Read the story Decoding Dyslexia: Helping Kids Who Struggle With Reading in NIH News in Health.

NIHNiH: How do we learn how to read?

Reading is not natural. To develop reading skills, your brain has to reorganize itself. It takes brain areas that are built for language and for visual attention and repurposes them for reading. For a lot of kids, that’s very dependent on instruction. Until you make some active effort to teach a child appropriately, you can’t say that the person has dyslexia.

A lot of kids develop dyslexia because they haven’t received the instruction that their brain needs to learn reading. Dyslexia is not something that you’re born with. You’re born with risk factors: genetic factors and environmental factors. These put your brain at risk, but we can lessen that risk with instruction on reading and on how language works and other approaches.

The goal for people at risk for dyslexia should be to identify it early. We should be screening all kids in kindergarten, first grade, and second grade. Early screening is actually being mandated by legislation in over 40 states now.

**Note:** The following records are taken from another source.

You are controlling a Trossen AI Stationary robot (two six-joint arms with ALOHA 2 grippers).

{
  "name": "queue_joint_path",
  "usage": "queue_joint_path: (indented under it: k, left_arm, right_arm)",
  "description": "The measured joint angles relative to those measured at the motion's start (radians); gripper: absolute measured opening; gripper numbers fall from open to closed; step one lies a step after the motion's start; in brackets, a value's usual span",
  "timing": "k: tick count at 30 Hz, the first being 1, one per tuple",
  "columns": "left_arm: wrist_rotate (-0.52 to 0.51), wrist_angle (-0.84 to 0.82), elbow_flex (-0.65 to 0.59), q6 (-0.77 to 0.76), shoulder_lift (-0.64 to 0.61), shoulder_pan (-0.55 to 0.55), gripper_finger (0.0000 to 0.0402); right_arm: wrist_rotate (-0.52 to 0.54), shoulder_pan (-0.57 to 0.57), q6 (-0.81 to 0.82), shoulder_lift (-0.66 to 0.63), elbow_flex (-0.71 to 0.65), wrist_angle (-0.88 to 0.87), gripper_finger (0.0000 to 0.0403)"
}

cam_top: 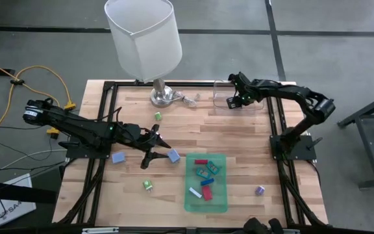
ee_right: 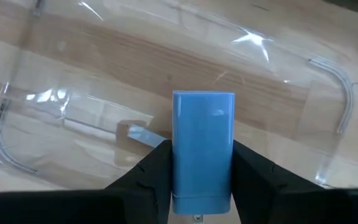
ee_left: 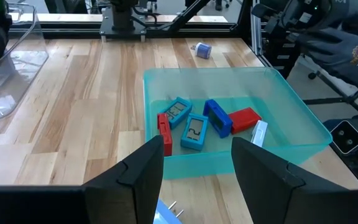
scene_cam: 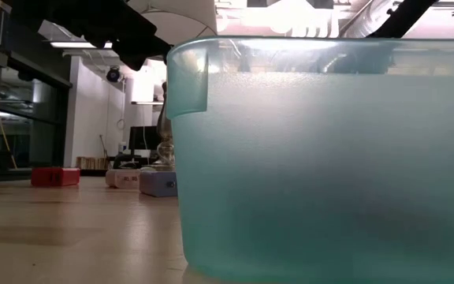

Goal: Pick & Place Office items
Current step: Put the right purple charger adapter into the transparent bin

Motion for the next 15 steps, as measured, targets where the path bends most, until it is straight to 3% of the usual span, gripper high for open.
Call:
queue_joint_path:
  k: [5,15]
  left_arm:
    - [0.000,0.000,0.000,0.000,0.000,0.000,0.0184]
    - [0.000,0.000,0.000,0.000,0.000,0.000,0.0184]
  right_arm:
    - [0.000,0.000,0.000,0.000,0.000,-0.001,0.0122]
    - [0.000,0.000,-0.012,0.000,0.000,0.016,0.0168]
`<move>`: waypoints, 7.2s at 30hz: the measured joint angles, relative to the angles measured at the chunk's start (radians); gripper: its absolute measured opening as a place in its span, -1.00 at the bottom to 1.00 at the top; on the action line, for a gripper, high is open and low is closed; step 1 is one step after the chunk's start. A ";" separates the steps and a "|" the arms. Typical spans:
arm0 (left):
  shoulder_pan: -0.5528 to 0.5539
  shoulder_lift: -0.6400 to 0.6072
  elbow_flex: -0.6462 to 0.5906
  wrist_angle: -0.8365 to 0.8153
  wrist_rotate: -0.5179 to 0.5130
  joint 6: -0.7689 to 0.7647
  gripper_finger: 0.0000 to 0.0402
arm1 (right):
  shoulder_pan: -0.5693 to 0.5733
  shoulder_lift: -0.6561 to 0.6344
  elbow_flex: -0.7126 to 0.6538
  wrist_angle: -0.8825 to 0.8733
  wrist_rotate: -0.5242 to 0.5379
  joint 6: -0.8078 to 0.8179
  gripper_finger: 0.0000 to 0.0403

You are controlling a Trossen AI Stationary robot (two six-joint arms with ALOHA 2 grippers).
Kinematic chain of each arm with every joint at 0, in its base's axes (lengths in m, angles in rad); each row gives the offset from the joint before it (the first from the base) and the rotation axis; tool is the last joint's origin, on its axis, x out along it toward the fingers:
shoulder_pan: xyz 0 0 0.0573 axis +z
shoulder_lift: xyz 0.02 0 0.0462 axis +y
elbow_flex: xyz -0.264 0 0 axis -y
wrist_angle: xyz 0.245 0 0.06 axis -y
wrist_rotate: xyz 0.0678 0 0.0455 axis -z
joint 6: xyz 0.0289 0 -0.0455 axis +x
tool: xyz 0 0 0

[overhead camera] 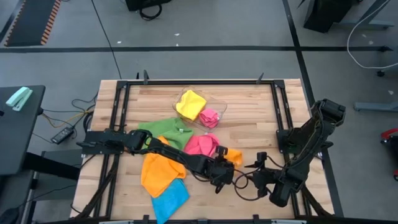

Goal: Fold microfiber towels
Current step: Put the right orange towel into the transparent bin, then fold the pink microfiber cloth

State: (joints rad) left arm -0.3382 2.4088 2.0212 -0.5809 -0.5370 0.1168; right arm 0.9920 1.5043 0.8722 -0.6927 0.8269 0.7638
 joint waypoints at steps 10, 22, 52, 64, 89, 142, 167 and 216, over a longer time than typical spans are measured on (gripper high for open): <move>0.030 -0.091 0.000 -0.059 -0.055 0.061 -0.87 | -0.001 -0.005 0.001 -0.085 0.039 0.080 -0.01; 0.137 -0.269 0.003 -0.152 -0.085 0.158 -0.87 | 0.000 -0.009 0.001 -0.097 0.036 0.097 -0.01; 0.615 -0.247 0.000 -0.524 0.013 0.393 -0.87 | 0.015 -0.009 0.000 -0.096 0.049 0.130 -0.01; 0.615 -0.212 0.000 -0.668 0.180 0.420 -0.87 | 0.032 -0.008 0.000 -0.071 0.056 0.131 -0.01; 0.590 -0.182 0.005 -0.825 0.218 0.286 0.20 | 0.038 -0.011 0.000 -0.044 0.082 0.126 -0.01; 0.542 -0.190 0.292 -0.934 0.356 0.026 -0.04 | 0.038 -0.012 0.000 -0.042 0.115 0.092 -0.01; 0.023 -0.190 0.243 -0.582 0.291 -0.516 -0.25 | 0.038 -0.012 0.000 -0.026 0.064 0.147 -0.01; 0.027 -0.772 -0.914 0.206 -0.140 -0.080 -0.92 | -0.488 -0.192 0.050 0.165 0.116 -0.526 -0.63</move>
State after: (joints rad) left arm -0.3108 1.6369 1.1077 -0.3751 -0.6766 0.0367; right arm 0.5040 1.3126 0.9226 -0.5277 0.9426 0.2382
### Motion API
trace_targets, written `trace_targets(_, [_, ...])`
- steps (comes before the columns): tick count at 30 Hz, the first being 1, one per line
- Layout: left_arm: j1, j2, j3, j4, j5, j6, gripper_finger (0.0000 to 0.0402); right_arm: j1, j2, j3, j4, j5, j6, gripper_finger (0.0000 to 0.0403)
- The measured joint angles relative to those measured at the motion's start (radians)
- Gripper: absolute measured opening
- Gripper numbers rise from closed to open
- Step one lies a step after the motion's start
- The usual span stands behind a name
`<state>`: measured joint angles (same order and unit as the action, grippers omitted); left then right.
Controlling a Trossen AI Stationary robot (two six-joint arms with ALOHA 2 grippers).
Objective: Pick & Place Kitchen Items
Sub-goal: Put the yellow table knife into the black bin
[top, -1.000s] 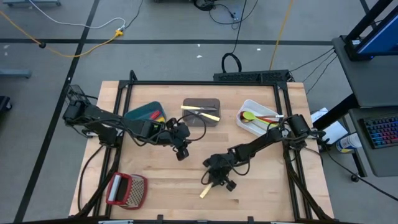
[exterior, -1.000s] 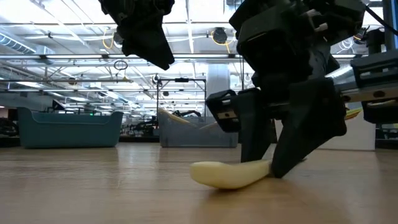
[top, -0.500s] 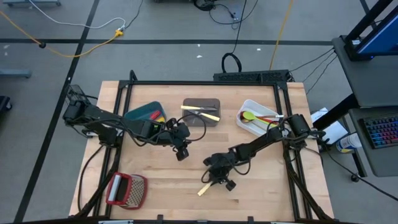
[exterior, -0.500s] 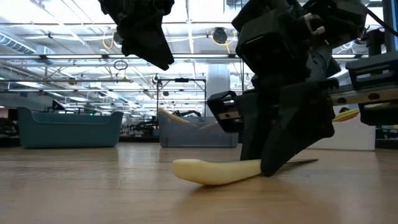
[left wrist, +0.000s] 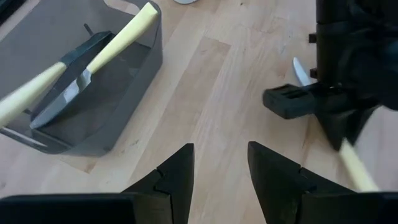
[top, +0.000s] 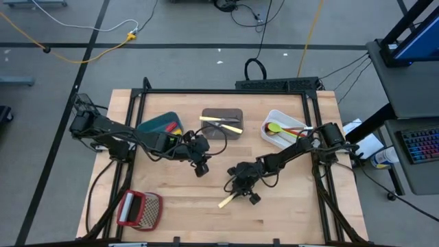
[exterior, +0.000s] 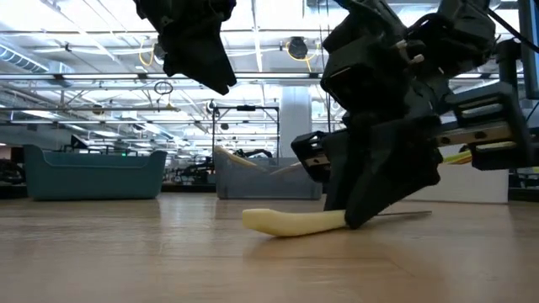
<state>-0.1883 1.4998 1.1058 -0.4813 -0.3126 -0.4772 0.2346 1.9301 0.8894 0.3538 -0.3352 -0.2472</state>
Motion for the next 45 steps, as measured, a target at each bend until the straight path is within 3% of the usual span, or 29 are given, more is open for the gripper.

We have a lot of evidence that early intervention is effective. Unfortunately, dyslexia is typically identified when the child hits third grade and is struggling in school. They get a diagnostic evaluation, and it finds that they’re reading far below the expected level. At that point, people usually struggle to develop adequate reading skills. If you’ve gone into third grade, and nobody’s identified the problem, it takes a long time and a lot of intensity to remediate the problem. If we do it early, we can really reduce the number of kids who are going to be in that situation.

NIHNiH: What signs can you look for that a child may have dyslexia?

Fletcher: Parents should know their family history and if there’s at least a risk for dyslexia. A lot of kids with dyslexia have early language problems. They don’t develop concepts like rhyming at age 3 or 4.

In kindergarten, having trouble with letter names and sounds is very predictive. There’s a pivotal skill called phonological awareness. This is the understanding that words have internal structures made of phonemes that you manipulate in spoken language. That understanding can be assessed in very young kids and in first grade.

By second grade, the most effective way to screen is simply asking the child to read words. After they’ve been exposed to instruction for a year, they should be able to read. If they can’t read at expected levels, that’s an indication of risk. The first thing that you should do with an at-risk child is to get them in an intervention. Then you monitor the child to see what their progress is and intensify the intervention if they’re not making adequate progress.

NIHNiH: What interventions does a child with dyslexia need?

First of all, reading instruction needs to be explicit and teacher led. There needs to be a significant component that involves phonics. It has to occur in the context of a more comprehensive program. So a good program teaches the child about what we call the alphabetic principle. The idea that the letters on the page represent the sounds of language. That’s something kids absolutely have to learn.

There’s a brain system that’s specifically geared towards that type of learning. It has to be engaged and has to develop in order to support reading. But then kids also need to be able to read efficiently and automatically. That takes exposure to a lot of text and reading. Comprehension is always the goal. So, a good curriculum teaches phonics and works towards reading becoming automatic through practice, and then also has a comprehension component. We call those comprehensive curriculums.

But for kids at risk of dyslexia, the instruction needs to be personalized. You need to look at the individual child, the concepts that they know and that they don't know, and then organize the program to address those weaknesses. That’s usually done by forming groups in the classroom. You’ll typically have groups of kids who are at about the same level. The key is to organize kids into relatively similar groups so that you can really target their individual needs.